For the second consecutive year, the New York Rangers watched as divisional-rival Pittsburgh Penguins hoisted the Stanley Cup. There are a few important things to note about these two runs. One of which is that Pittsburgh’s defense isn’t stellar, and that’s a good thing for the Rangers.
The New York Rangers have been rumored to be interested in defensemen such as Kevin Shattenkirk. Coming from the St. Louis Blues and then to the Washington Capitals, he has a fairly good track record.
He’s played with respectable teams that have made the playoffs the past few seasons. He’s the “elite” defender that has alluded the Rangers on the right side for years.
What the Rangers think they need:
In spite of his allure, the Penguins have proved something quite shocking that the Rangers should recognize. In fact, it’s something they should take solace in. They don’t need an elite defensive lineup to win the Stanley Cup.
That may sound absurd at first. However, when looking at the situation, it becomes clear that the reasons the Penguins have won don’t have anything to do with the defense.
It can be agreed upon that the Penguins are built on speed, as are the Rangers. The potent offense is there for both teams. The incredible goaltending is there for both teams in Henrik Lundqvist and Matt Murray, respectively.
What the Rangers actually need:
Naturally, one would assume the missing ingredient is the defense, right? The Rangers have a…not so great defense, while the Penguins have…an elite one? No. Look closely, and you’ll find the best word to suit Pittsburgh’s defense is average.

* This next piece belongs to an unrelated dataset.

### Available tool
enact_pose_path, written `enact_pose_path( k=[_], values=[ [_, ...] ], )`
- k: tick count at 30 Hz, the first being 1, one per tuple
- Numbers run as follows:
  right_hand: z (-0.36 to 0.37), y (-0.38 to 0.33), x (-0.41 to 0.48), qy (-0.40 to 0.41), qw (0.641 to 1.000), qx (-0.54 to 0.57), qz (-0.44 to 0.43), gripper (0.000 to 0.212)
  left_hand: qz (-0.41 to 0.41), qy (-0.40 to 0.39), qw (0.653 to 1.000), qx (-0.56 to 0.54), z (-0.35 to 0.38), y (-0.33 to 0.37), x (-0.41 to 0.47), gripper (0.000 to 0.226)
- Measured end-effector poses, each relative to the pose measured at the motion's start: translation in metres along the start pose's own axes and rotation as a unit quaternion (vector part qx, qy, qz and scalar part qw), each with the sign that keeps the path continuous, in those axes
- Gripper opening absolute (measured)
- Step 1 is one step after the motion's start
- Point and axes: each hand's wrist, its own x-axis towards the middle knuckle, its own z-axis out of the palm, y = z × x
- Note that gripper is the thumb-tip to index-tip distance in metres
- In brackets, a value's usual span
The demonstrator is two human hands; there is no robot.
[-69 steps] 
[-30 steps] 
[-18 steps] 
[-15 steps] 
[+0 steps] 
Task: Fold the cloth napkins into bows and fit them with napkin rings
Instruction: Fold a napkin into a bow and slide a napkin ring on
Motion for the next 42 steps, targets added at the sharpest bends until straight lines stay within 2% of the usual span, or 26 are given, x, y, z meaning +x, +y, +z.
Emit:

Average! After all, this time assuming the Rangers needed to find a savior in a player like Shattenkirk, it becomes evident that all they need is someone average. The best player the Penguins have on defense is Trevor Daley when Kris Letang is out–which is very often–and by no means is he on the level of Shattenkirk or anyone else the Rangers think they need.
Where the real problem lies for the Rangers is in their below-average defense. Players like Marc Staal who have already had their best years go by need to be bought out.
Recently, that’s exactly what happened with Dan Girardi. He gave 11 seasons to the team, and he gave his best until the end. Even when he was on his last leg from all those blocked shots he’s taken, he gave it all he had. But the Rangers did the right thing in buying out his contract.
More of that will need to be done moving forward, and with Kevin Klein’s possible retirement, it seems likely that the Rangers will have some cap room space to play around with. After all, all they really need to be searching for is average. The sooner they realize that the better so it doesn’t cost them too much in the long run.